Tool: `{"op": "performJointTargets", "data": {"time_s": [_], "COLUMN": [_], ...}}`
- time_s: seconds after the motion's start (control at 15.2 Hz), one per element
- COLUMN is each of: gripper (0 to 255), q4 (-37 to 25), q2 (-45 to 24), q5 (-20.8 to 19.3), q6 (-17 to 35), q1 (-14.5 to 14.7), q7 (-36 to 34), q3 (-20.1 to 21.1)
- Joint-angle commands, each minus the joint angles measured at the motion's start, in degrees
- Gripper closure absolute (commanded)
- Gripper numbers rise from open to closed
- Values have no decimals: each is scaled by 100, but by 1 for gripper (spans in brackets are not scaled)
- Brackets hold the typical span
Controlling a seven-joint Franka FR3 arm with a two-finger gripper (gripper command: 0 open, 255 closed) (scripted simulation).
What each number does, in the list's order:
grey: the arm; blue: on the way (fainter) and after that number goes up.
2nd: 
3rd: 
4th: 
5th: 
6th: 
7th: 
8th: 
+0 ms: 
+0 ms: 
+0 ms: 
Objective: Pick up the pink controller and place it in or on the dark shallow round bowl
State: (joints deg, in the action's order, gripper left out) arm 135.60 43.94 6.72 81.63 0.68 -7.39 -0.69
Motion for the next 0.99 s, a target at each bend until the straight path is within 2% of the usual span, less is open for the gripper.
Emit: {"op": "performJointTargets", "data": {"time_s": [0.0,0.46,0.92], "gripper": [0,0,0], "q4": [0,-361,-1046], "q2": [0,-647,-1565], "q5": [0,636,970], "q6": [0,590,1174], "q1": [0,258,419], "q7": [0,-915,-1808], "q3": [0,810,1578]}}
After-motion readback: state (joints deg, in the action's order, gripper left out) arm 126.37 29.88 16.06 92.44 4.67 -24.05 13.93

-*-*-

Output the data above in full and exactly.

Tool: `{"op": "performJointTargets", "data": {"time_s": [_], "COLUMN": [_], ...}}`
- time_s: seconds after the motion's start (control at 15.2 Hz), one per element
- COLUMN is each of: gripper (0 to 255), q4 (-37 to 25), q2 (-45 to 24), q5 (-20.8 to 19.3), q6 (-17 to 35), q1 (-14.5 to 14.7), q7 (-36 to 34), q3 (-20.1 to 21.1)
- Joint-angle commands, each minus the joint angles measured at the motion's start, in degrees
- Gripper closure absolute (commanded)
- Gripper numbers rise from open to closed
- Values have no decimals: each is scaled by 100, but by 1 for gripper (spans in brackets are not scaled)
- Brackets hold the typical span
Controlling a seven-joint Franka FR3 arm with a two-finger gripper (gripper command: 0 open, 255 closed) (scripted simulation).
What each number does, in the list's order:
grey: the arm; blue: on the way (fainter) and after that number goes up.
2nd: 
3rd: 
4th: 
5th: 
6th: 
7th: 
8th: 
+0 ms: 
+0 ms: 
+0 ms: 
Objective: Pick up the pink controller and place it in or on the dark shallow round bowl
State: (joints deg, in the action's order, gripper left out) arm 135.60 43.94 6.72 81.63 0.68 -7.39 -0.69
Motion for the next 0.99 s, a target at each bend until the straight path is within 2% of the usual span, less is open for the gripper.
Emit: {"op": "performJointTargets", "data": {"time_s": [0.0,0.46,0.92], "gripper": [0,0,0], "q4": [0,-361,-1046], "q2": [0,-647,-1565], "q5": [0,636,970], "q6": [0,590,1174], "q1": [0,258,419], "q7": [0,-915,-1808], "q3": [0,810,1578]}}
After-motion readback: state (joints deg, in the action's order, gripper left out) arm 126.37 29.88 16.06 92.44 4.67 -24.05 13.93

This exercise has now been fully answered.